WORK REQUIRED
From the listing below, pull out the lines that hold "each".

SUPPLIED MATERIAL
BEGIN

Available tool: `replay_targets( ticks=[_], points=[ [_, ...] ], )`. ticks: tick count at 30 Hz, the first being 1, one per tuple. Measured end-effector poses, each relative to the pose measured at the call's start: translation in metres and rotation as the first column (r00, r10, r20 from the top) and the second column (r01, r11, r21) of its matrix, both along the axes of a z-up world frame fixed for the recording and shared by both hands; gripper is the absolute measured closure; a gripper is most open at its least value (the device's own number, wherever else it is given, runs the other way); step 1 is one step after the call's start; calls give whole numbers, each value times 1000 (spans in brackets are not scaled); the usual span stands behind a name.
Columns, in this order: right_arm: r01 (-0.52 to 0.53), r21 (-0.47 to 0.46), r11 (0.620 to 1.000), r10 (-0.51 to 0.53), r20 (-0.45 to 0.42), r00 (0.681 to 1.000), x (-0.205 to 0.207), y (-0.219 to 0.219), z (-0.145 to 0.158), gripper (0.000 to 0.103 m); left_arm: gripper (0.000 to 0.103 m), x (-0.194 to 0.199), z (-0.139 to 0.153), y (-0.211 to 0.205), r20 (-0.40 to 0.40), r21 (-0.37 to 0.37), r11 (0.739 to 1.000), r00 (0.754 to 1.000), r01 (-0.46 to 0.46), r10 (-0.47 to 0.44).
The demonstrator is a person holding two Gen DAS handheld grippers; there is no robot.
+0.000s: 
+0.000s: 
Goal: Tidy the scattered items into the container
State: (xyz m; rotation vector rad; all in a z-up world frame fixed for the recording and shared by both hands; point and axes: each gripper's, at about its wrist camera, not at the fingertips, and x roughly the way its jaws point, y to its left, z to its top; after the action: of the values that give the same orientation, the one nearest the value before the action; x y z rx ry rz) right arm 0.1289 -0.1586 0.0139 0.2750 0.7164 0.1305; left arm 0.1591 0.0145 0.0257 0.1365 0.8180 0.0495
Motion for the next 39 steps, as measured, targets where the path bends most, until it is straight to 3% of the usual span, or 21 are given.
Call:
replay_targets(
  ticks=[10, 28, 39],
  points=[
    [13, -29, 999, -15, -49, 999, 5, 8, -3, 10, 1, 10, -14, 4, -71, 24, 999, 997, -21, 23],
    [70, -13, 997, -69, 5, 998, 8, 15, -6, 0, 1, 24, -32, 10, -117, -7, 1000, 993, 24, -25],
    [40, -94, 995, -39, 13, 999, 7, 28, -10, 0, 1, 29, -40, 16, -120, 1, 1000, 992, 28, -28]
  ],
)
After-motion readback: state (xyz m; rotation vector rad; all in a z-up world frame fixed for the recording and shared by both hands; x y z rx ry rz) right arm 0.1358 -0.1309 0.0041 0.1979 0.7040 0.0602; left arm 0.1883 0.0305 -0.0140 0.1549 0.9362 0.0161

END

EXERCISE OUTPUT
Available tool: `replay_targets( ticks=[_], points=[ [_, ...] ], )`. ticks: tick count at 30 Hz, the first being 1, one per tuple. Measured end-effector poses, each relative to the pose measured at the call's start: translation in metres and rotation as the first column (r00, r10, r20 from the top) and the second column (r01, r11, r21) of its matrix, both along the axes of a z-up world frame fixed for the recording and shared by both hands; gripper is the absolute measured closure; a gripper is most open at its least value (the device's own number, wherever else it is given, runs the other way); step 1 is one step after the call's start; calls give whole numbers, each value times 1000 (spans in brackets are not scaled); the usual span stands behind a name.
State: (xyz m; rotation vector rad; all in a z-up world frame fixed for the recording and shared by both hands; point and axes: each gripper's, at about its wrist camera, not at the fingertips, and x roughly the way its jaws point, y to its left, z to its top; after the action: of the values that give the same orientation, the one nearest the value before the action; x y z rx ry rz) right arm 0.1289 -0.1586 0.0139 0.2750 0.7164 0.1305; left arm 0.1591 0.0145 0.0257 0.1365 0.8180 0.0495

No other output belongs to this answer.